Course Meeting Times
Lectures: 3 sessions / week, 1.5 hours / session
Recitations: 1 session / week, 1 hour / session. Attending recitation is mandatory.
About This Course
This course was offered as part of MITES Summer, a six-week, residential STEM experience for rising high school seniors. MIT Introduction to Technology, Engineering, and Science (MITES) provides transformative experiences that bolster confidence, create lifelong community, and build an exciting, challenging foundation in STEM for highly motivated 7th–12th grade students from diverse and underrepresented backgrounds.
Users can learn about Dr. Mobolaji’s experiences teaching both Introduction to Statistical Physics and another MITES course, Introduction to Oscillations and Waves, at the Instructor Insights page for that course.
Prerequisites
Students should be proficient in algebra, trigonometry, and basic differentiation and integration. Students should also have had prior exposure to and practice with Newton’s laws of motion, 1D kinematics, and conservation of energy.
Description
This course will introduce the concepts and formalism at the foundations of statistical physics. Statistical physics concerns the physics of systems with many degrees of freedom. In terms of content, by the end of the course, students should understand qualitative and quantitative definitions of entropy, the implications of the laws of thermodynamics, and why the Boltzmann distribution is important in modeling systems at finite temperature. In terms of skills, students should have increased their familiarity with mathematical methods in the physical science, learned how to write short programs to simulate random events, and become more adept at articulating their understanding of physics.
Topic Outline
- Calculus, Probability, and Combinatorics: integration and differentiation; normalization, means, and variances; permutations and combinations
- Entropy: game of twenty questions; \(S=\log_2\Omega\) definition; more general \(S=-\Sigma_ip_i\log_2pi\) definition; connection to physical systems
- Laws of Thermodynamics: equilibrium temperature; you cannot win, but you can break even; you can only break even at absolute zero; you cannot reach absolute zero
- Free Energy and Phases: definition of microstate and macrostate; free energy and 2nd law under constant temperature; order parameter and phase transition
- Boltzmann distribution: derivation of Boltzmann distribution; definition of partition function; relationship between partition function and free energy
- Ideal Gases: partition function; average energy; ideal gas law; entropy
- Laplace’s method: evaluating exponential integrals; mean field model
- DNA dimerization: model of interacting single-stranded DNA
- Simulating systems: Markov Chain Monte Carlo simulation
- Non-equilibrium statistical physics: master equation and diffusion equation
Lecture Notes and Online Resources
There are lecture notes for the course. We will not have a formal textbook, however, many useful references can be found online.
- MIT 8.044 OCW Course site: OpenCourseWare collection of materials for MIT’s 8.044, the first statistical physics course in the undergraduate physics sequence.
- Stanford Statistical Physics by Susskind: A series of seven lectures on statistical physics. This is a more advanced course which concludes by discussing quantum systems.
- Entropy, Order Parameters, and Complexity by Sethna: Online version of a modern textbook on statistical physics. Covers many unique applications of statistical physics in the problems. This course overlaps with chapters 1, 3, 5, and 6.
Assignments
Most of the knowledge and skills you gain from this course will come from the problems you solve in assignments. Consequently, how much you learn will grow in direct proportion to how much effort you put into these assignments.
But you should see these well-defined problems of the assignments as bare-minimum requirements for your learning; If you want to obtain any actionable familiarity with the material, you will certainly have to work through these problems (or others like them), but in order to develop a deeper proficiency you will have to look beyond the assigned work and develop your own ways to interpret the world through the material you’re learning. To this end, the assignments will include opportunities for you to ask and answer your own questions about physical systems.

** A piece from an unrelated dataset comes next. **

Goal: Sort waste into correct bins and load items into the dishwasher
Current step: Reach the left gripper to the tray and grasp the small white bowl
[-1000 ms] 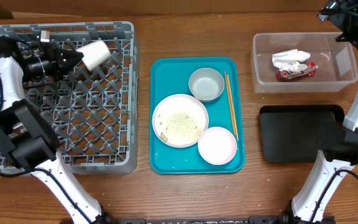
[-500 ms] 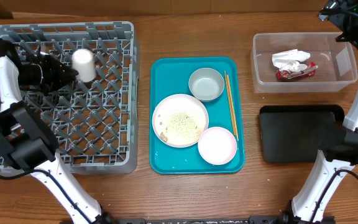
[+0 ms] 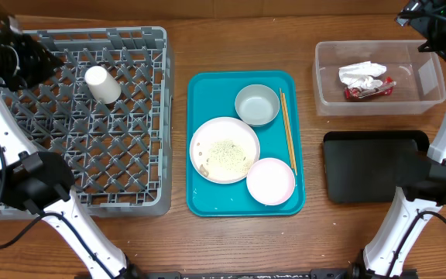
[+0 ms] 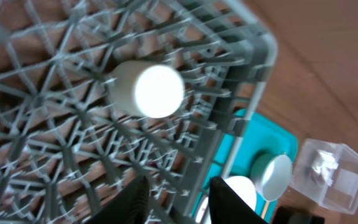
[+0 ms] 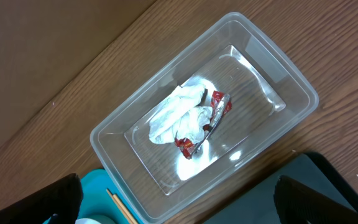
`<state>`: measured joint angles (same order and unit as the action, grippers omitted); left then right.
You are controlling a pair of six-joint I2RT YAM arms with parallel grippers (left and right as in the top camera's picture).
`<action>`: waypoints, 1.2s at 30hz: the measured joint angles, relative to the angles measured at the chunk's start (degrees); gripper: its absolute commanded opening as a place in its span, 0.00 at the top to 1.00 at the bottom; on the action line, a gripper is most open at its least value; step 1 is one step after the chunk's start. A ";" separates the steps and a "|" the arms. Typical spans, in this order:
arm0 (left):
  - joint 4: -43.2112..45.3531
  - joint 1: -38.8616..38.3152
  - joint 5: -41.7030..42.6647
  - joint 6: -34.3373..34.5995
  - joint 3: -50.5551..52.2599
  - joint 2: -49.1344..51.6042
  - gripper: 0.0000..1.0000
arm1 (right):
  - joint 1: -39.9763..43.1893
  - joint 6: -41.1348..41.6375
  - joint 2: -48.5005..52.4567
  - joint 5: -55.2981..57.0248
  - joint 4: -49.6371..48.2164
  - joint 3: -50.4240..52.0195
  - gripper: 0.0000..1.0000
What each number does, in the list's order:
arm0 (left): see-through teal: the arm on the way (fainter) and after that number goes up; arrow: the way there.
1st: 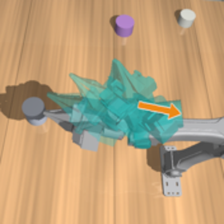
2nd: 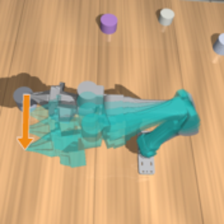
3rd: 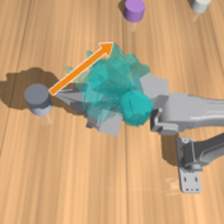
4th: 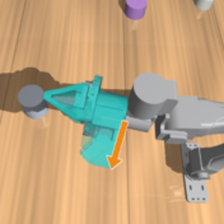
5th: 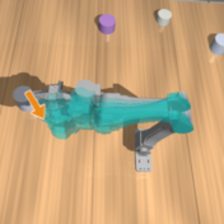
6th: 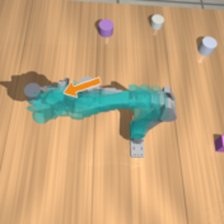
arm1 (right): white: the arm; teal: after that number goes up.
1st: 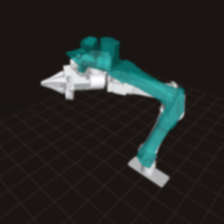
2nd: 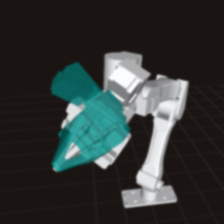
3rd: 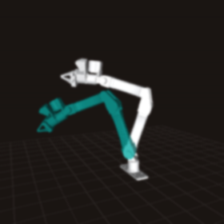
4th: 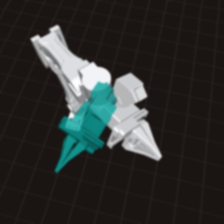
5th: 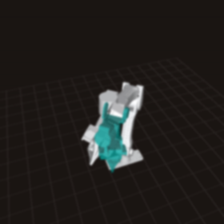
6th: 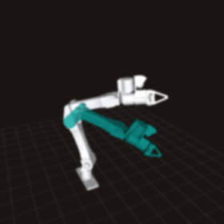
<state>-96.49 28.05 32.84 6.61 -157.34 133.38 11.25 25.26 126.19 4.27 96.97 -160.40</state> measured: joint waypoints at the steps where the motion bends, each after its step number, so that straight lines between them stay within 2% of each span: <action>1: 0.00 -0.48 1.53 -0.79 -0.35 -0.48 0.38 | 0.00 -0.02 0.02 0.02 0.00 0.00 0.00; 2: 0.00 -1.22 3.28 -1.29 -0.61 -1.01 0.22 | 0.00 -0.04 0.02 0.02 -0.02 0.00 0.00; 3: 0.00 -2.16 5.01 -1.64 -0.74 -1.55 0.00 | 0.00 -0.02 0.02 0.00 -0.02 0.00 0.00; 5: -0.02 -4.87 8.39 -2.14 -0.90 -2.69 0.00 | 0.00 0.00 0.00 0.00 -0.02 0.00 0.00; 11: -0.02 -18.32 12.33 -2.73 -1.07 -3.98 0.14 | 0.00 -0.02 0.02 0.02 -0.02 0.00 0.00; 12: 0.00 -20.65 11.80 -2.69 -1.07 -3.98 0.20 | 0.00 -0.02 0.00 0.00 -0.02 0.00 0.00; 15: 0.02 -29.38 5.99 -2.58 -1.07 -3.98 0.36 | 0.00 0.00 0.00 0.02 -0.02 0.00 0.00; 17: 0.09 -35.80 -0.87 -2.05 -1.07 -3.93 0.41 | 0.00 -0.02 0.02 0.02 -0.02 0.00 0.00; 20: 0.57 -46.66 -14.36 0.39 -1.07 -3.56 0.41 | 0.00 0.00 0.02 0.02 0.00 0.00 0.00; 25: 4.31 -59.54 -27.71 4.52 -1.31 0.42 0.41 | 0.00 -0.02 0.00 0.00 -0.02 0.00 0.00; 28: 6.56 -63.95 -31.23 5.51 -1.31 4.94 0.39 | 0.00 0.00 0.00 0.00 -0.02 0.00 0.00; 36: 8.85 -68.11 -34.73 5.95 -1.27 14.71 0.44 | 0.00 0.00 0.02 0.00 -0.02 0.00 0.00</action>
<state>-87.64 -40.05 -1.89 12.56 -158.60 148.09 11.25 25.26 126.21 4.27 96.95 -160.40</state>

In completing these assignments, you can use online resources and your peers for help, but plagiarism (passing off someone else’s work or explanation as your own) is not acceptable and will result in a zero for the assignment.
Note on Collaboration: To prevent any mistakes in this direction, at the end of your assignment, list the people you collaborated with and the online resources you referenced. This list does not mean you can copy derivations from your friends as long as you cite them. Any work you submit must follow from your own reasoning.
Finally, in writing up your work, it is important to not only write out derivations but to include an explanation of your mathematical derivations. In short, you need both words and equations in your solution. The lecture supplement (Supplementary Notes 1) will review the proper format for writing up your solutions.
Due Dates: Except for the last assignment, problem sets will be due on Wednesday the morning before the start of class. The last assignment will be due on the day before the final exam..
Exam
There will be a final exam.
Evaluation
There are no formal grades in MITES, but you will receive numerical grades on your assignments and exams so that you (and I) can track your progress. Overall don’t stress too much about the absolute value of these grades over the course of the program. What is more important is consistently showing up in class, recitation, and office hours, and working to complete all assignments.